REQUIRED ACTION: Your task is to copy each line of the material that holds the word "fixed".

INFORMATION PROVIDED:
=== Section Start ===

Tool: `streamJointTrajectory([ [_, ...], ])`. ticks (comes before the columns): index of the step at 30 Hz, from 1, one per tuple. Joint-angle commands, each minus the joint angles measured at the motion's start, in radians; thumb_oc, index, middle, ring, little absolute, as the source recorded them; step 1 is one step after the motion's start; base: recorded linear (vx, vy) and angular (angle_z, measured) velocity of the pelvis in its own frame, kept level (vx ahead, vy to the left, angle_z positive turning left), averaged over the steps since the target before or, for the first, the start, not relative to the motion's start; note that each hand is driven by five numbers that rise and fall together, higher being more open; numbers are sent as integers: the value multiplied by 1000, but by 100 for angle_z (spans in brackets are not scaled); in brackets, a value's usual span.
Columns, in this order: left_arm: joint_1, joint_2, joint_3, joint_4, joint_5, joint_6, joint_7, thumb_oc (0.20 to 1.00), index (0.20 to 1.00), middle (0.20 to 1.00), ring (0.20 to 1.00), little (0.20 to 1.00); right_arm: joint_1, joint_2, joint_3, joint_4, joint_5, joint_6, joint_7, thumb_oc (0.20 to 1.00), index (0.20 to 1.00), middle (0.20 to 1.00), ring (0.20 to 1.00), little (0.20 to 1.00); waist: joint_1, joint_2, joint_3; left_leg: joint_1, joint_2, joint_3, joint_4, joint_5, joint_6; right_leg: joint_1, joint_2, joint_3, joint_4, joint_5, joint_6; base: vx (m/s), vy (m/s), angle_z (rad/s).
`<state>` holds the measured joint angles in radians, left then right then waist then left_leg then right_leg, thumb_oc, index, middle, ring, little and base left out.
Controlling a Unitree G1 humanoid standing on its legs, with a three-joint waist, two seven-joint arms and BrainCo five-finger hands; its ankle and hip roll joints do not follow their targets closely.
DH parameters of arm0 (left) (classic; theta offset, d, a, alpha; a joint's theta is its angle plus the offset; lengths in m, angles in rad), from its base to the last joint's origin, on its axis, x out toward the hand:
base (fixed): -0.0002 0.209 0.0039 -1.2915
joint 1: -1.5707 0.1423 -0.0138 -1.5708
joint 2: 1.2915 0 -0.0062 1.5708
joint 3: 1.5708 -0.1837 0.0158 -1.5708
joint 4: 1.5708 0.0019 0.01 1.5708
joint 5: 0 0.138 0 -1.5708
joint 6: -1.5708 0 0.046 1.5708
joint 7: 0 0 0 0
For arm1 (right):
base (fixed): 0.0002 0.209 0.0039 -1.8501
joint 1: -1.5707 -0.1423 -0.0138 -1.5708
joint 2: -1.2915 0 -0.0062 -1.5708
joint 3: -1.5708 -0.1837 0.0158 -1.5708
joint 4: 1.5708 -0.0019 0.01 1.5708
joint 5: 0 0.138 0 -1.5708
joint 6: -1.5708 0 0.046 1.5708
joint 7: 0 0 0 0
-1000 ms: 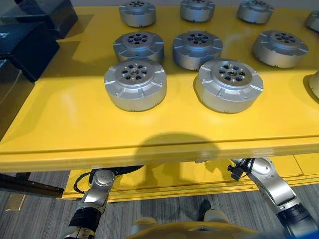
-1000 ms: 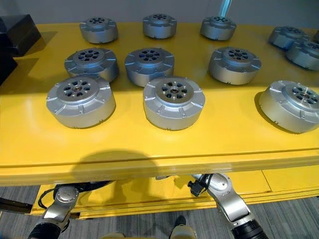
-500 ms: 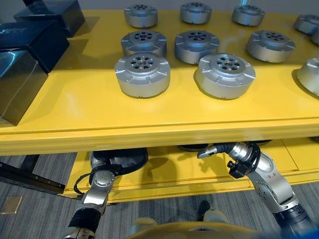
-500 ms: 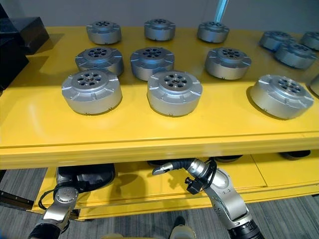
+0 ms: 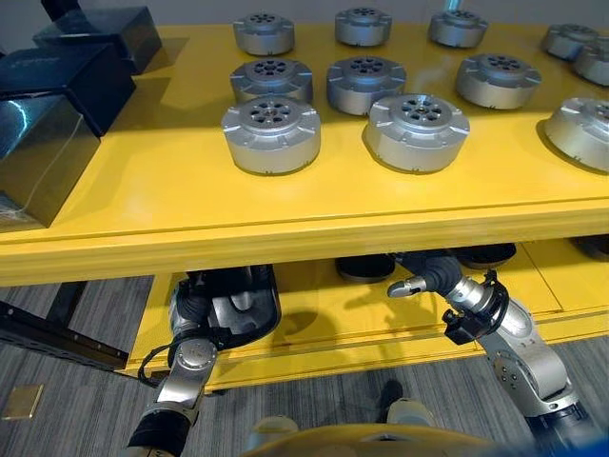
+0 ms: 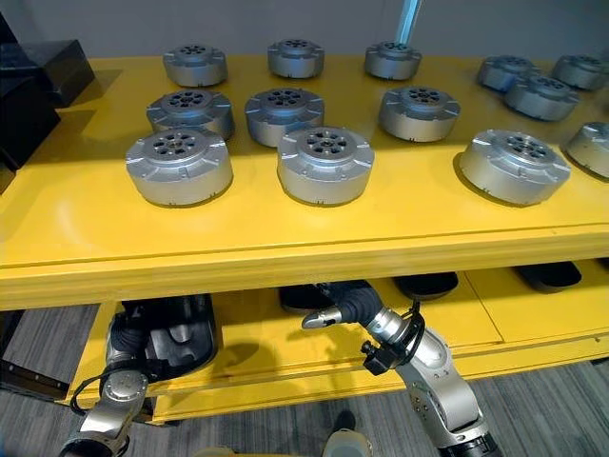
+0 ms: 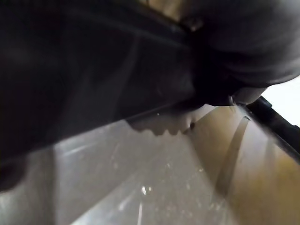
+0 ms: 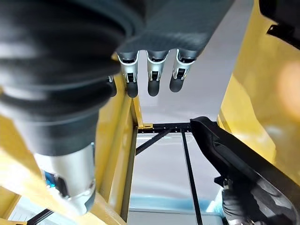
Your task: Move parts from the plastic box to the shelf.
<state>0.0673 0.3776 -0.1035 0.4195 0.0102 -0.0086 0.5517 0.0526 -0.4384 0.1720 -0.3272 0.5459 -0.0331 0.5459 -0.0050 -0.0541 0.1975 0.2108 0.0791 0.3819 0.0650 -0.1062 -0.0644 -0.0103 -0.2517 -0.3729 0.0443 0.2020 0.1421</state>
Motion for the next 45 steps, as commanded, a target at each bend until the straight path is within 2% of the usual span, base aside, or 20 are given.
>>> streamJointTrajectory([
  [1,-47,29,16,-47,-16,-89,29,200,200,200,200,200,-25,18,-55,-58,19,-79,7,1000,1000,1000,1000,1000,29,16,3,-12,-82,13,-39,-19,69,-43,-60,-136,73,-26,111,-193,30,-52],
  [3,-46,31,19,-38,-23,-92,35,200,200,200,200,200,-32,17,-53,-64,11,-76,10,1000,1000,1000,1000,1000,33,32,2,-3,-88,-9,-52,-36,84,-53,-72,-127,162,-55,114,-210,31,-55],
  [5,-47,29,18,-21,-33,-84,40,200,200,200,200,200,-23,12,-66,-72,20,-73,20,1000,1000,1000,1000,1000,21,38,-7,-30,-95,-22,-50,-15,110,-74,-61,-74,262,-89,86,-180,-18,-20],
  [7,-46,20,18,32,-39,-104,44,200,200,200,200,200,-18,6,-76,-67,35,-73,31,1000,1000,1000,1000,1000,20,49,-23,-63,-84,-46,-30,7,118,-74,-40,-18,384,-168,59,-104,-128,14],
  [9,-55,14,25,77,-39,-116,43,200,200,200,200,200,-32,11,-67,-56,38,-71,44,1000,1000,1000,1000,1000,27,55,-30,-76,-73,-50,-19,18,121,-90,-35,5,481,-193,58,-97,-265,11],
  [12,-65,15,25,105,-37,-118,53,200,200,200,200,200,-42,15,-62,-44,38,-74,61,1000,1000,1000,1000,1000,33,46,-32,-85,-57,-55,-16,35,96,-40,3,-9,366,-206,52,-32,-281,-12],
  [14,-71,10,26,115,-43,-118,58,200,200,200,200,200,-52,22,-47,-35,27,-78,58,1000,1000,1000,1000,1000,43,39,-31,-84,-37,-54,-17,52,65,29,38,-23,244,-218,44,-19,-294,-32],
  [15,-69,4,27,120,-43,-124,62,200,200,200,200,200,-60,29,-38,-36,20,-67,51,1000,1000,1000,1000,1000,51,38,-33,-89,-13,-56,-19,72,33,94,70,-23,140,-247,29,-18,-333,-33],
  [19,-55,-20,29,102,-52,-122,72,200,200,200,200,200,-63,27,-34,-46,9,-55,44,1000,1000,1000,1000,1000,62,38,-48,-113,23,-52,-32,98,0,160,92,-34,7,-239,12,-29,-263,-20],
  [24,-40,-23,36,75,-33,-124,75,200,200,200,200,200,-66,26,-24,-54,-5,-64,51,1000,1000,1000,1000,1000,63,40,-50,-122,31,-41,-28,98,-11,172,98,-46,-26,-234,3,-41,-138,-10],
  [27,-50,-17,32,64,-32,-127,74,200,200,200,200,200,-64,21,-21,-63,-7,-60,27,1000,1000,1000,1000,1000,47,41,-46,-132,30,11,16,84,-11,177,96,-67,-24,-236,1,-58,-90,-11],
  [29,-67,-10,19,52,-25,-124,63,200,200,200,200,200,-64,19,-19,-67,-26,-65,-4,1000,1000,1000,1000,1000,30,33,-39,-165,60,69,85,75,-15,174,92,-75,-18,-236,-6,-102,-38,35],
  [30,-81,1,5,42,-5,-118,46,200,200,200,200,200,-71,7,-19,-67,-32,-68,-26,1000,1000,1000,1000,1000,20,26,-31,-190,109,82,166,40,-30,178,86,-65,0,-261,-12,-80,57,42],
  [33,-78,12,2,30,-22,-118,62,200,200,200,200,200,-100,-24,-17,-39,-6,-83,-6,1000,1000,1000,1000,1000,23,19,-28,-195,181,57,225,33,-33,154,73,-55,41,-276,-35,-58,173,-10],
  [35,-62,26,30,31,-52,-129,56,200,200,200,200,200,-111,-31,-22,-27,30,-63,35,1000,1000,1000,1000,1000,23,29,-40,-193,270,20,240,142,-66,129,74,-34,73,-287,-61,-49,329,-29],
  [37,-60,32,39,46,-47,-127,30,200,200,200,200,200,-100,-27,-31,-29,36,-48,55,1000,1000,1000,1000,1000,12,39,-54,-175,296,23,238,145,-70,119,62,-24,113,-310,-60,35,388,-48],
  [38,-66,30,32,60,-35,-128,25,200,200,200,200,200,-87,-29,-41,-34,49,-33,52,1000,1000,1000,1000,1000,0,42,-62,-138,297,40,225,108,-81,123,47,-28,143,-339,-44,91,475,-68],
  [40,-72,25,22,65,-26,-126,22,200,200,200,200,200,-73,-20,-48,-38,52,-25,52,1000,1000,1000,1000,1000,-7,44,-70,-119,285,59,199,96,-80,119,32,-38,158,-339,-33,38,314,-31],
  [42,-84,18,-7,74,6,-125,27,200,200,200,200,200,-46,8,-47,-43,32,-24,40,1000,1000,1000,1000,1000,-13,45,-74,-93,245,69,154,66,-66,118,8,-49,171,-327,-14,-27,345,21],
  [45,-87,15,-27,74,2,-109,19,200,200,200,200,200,-30,32,-30,-43,-15,-21,21,1000,1000,1000,1000,1000,-7,46,-67,-88,194,57,108,76,-36,101,-3,-50,163,-295,-4,-61,302,15],
])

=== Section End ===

EXPECTED OUTPUT:
base (fixed): -0.0002 0.209 0.0039 -1.2915
base (fixed): 0.0002 0.209 0.0039 -1.8501

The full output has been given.